• PROBLEM STATEMENT:
Within the data below, copy each line where the string "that" is found.

• DATA EXTRACT:

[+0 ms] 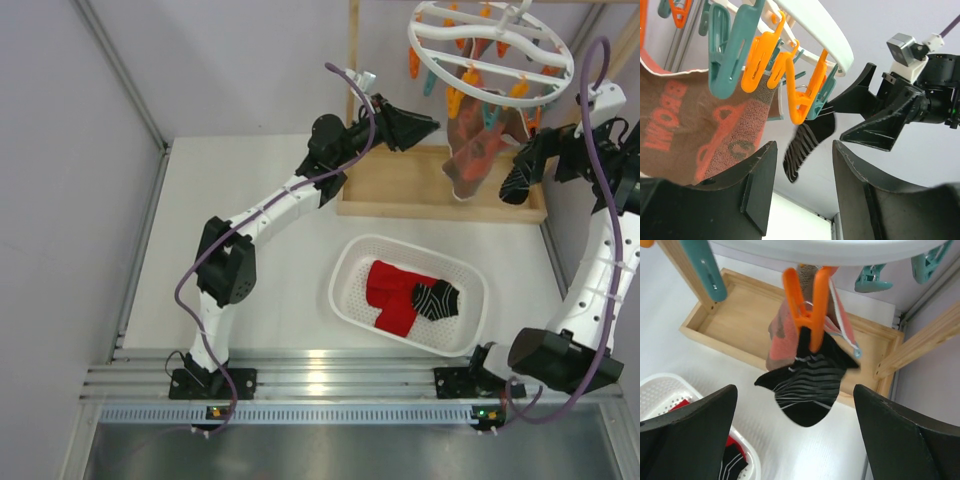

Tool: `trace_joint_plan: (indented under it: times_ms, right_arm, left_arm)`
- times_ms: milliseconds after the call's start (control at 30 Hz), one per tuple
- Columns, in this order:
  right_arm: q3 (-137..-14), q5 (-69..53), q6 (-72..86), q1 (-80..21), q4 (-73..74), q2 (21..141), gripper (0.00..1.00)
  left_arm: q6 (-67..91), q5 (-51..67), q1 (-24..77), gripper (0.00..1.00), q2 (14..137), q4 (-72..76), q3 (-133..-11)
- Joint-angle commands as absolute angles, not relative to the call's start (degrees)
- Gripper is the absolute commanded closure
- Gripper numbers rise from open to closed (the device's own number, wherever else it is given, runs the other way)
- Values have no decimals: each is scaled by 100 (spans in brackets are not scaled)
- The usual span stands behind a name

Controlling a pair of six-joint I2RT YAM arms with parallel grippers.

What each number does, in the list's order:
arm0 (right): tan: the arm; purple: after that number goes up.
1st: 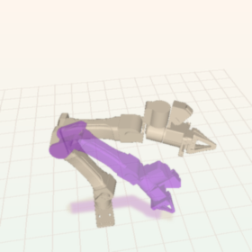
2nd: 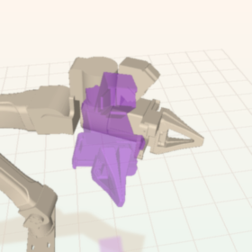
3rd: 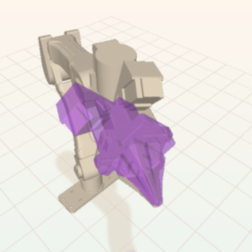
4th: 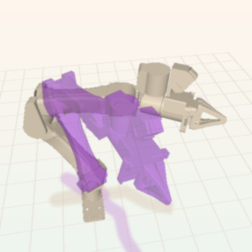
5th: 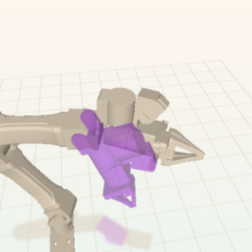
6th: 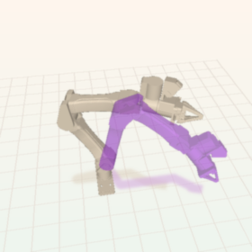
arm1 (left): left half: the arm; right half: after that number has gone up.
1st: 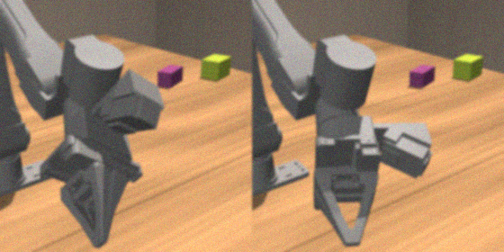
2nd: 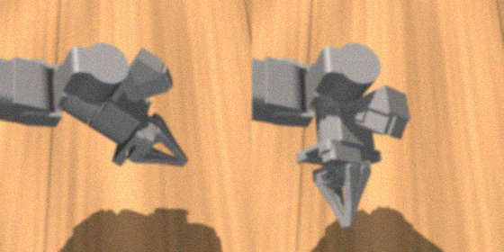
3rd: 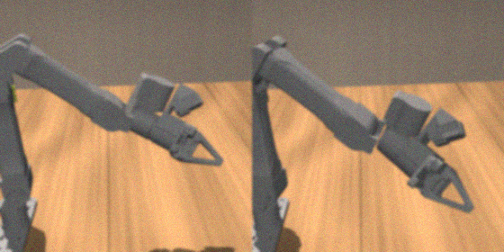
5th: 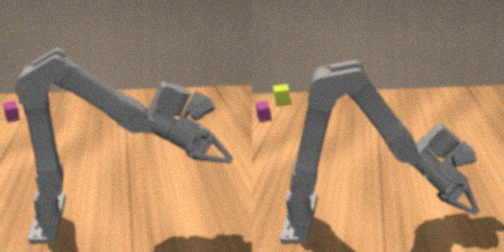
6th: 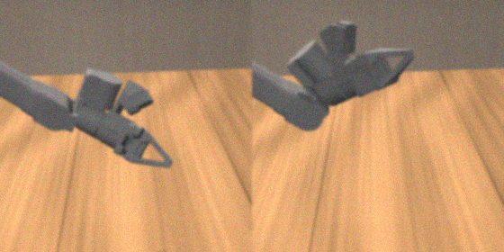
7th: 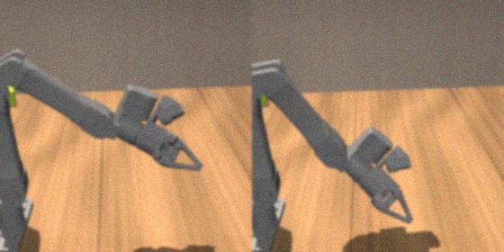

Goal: Clip the socks to the hanger
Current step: Open the clamp at the hanger.

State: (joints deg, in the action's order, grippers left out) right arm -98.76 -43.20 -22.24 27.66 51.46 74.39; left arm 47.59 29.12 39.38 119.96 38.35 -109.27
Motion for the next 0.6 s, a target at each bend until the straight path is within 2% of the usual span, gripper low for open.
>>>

• REPLY:
arm0 (right): tan: the arm; purple: after that number goes up.
arm1 (left): left half: the arm; right half: after that number has gone up.

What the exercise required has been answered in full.